*What you should do*. Using the data below, return every line that holds the word "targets".

##### Dataset excerpts #####

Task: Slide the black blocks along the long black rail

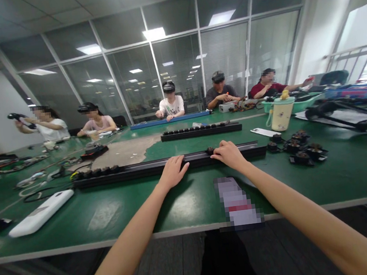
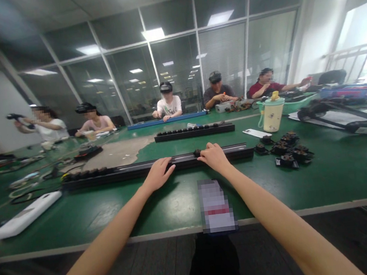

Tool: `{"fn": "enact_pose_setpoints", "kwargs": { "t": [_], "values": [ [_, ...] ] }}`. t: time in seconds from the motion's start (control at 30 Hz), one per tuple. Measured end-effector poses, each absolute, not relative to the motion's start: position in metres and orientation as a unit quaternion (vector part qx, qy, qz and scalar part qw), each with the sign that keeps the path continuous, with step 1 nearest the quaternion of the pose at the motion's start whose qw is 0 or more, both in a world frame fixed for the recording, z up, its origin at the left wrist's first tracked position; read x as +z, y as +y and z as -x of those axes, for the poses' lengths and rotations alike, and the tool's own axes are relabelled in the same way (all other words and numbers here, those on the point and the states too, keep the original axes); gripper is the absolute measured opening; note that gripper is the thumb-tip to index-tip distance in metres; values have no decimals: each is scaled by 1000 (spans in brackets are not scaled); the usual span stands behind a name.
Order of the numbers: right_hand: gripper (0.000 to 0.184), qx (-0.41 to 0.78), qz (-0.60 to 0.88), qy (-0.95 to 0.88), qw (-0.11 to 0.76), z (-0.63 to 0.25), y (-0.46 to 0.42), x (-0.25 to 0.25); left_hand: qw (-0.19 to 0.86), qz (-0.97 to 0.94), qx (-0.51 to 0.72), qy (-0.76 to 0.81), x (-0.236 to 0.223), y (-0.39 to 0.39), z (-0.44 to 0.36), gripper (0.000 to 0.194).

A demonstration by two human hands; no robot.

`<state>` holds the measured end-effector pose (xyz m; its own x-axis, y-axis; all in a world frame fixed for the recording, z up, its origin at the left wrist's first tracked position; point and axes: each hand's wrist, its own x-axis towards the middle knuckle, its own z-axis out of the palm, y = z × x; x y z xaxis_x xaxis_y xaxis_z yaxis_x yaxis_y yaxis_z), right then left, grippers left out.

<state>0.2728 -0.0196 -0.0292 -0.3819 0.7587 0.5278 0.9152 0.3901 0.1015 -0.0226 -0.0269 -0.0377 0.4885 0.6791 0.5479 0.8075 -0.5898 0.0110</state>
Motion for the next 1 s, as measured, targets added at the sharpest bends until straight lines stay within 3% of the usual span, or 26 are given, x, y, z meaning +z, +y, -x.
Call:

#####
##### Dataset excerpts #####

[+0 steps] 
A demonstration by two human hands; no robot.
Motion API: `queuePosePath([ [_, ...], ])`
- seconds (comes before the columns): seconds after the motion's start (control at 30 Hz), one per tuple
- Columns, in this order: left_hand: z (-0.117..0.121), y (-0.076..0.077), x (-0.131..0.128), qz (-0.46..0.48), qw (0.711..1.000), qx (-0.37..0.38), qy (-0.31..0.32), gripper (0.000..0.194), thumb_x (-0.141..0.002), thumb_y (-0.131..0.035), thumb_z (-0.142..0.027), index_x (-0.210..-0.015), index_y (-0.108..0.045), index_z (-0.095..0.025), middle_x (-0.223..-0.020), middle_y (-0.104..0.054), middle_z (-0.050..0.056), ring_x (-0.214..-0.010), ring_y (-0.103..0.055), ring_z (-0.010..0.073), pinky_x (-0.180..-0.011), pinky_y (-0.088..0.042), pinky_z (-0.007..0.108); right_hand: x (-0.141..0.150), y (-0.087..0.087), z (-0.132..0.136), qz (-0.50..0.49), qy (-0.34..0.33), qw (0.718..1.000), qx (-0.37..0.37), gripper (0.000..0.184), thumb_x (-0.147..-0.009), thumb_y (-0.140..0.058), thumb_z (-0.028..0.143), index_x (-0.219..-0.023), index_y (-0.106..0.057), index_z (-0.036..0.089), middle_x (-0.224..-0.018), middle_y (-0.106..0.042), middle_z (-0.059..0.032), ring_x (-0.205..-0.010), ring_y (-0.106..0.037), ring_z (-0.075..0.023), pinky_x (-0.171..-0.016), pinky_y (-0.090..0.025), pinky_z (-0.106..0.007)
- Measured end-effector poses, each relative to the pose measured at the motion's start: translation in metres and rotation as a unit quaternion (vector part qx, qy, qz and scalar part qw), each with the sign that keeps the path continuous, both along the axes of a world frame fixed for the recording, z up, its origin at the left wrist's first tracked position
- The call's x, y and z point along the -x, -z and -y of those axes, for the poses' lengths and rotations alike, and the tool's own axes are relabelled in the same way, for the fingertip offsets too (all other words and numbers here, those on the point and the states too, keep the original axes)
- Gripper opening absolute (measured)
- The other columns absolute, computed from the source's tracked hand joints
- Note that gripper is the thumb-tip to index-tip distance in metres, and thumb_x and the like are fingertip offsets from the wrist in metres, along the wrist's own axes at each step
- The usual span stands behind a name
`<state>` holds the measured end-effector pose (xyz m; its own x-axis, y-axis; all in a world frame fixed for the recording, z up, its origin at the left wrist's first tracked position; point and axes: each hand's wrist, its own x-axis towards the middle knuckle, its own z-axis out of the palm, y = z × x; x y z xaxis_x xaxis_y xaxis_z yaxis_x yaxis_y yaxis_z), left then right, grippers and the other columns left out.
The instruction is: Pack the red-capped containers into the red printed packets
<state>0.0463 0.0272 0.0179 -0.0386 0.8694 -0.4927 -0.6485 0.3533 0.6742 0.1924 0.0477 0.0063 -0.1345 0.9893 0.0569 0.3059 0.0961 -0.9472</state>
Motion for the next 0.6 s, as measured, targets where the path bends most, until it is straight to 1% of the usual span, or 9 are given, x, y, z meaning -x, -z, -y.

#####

*Answer section*.
Motion for the next 1 s, as measured, targets added at the sharpest bends until straight lines stay within 3% of the usual span, or 26 are given, x, y, z meaning +z, +y, -x.
Motion for the next 0.6 s, as measured, targets where the path bends most, until it is straight to 1% of the usual span, or 9 are given, x, y, z meaning -x, -z, -y.

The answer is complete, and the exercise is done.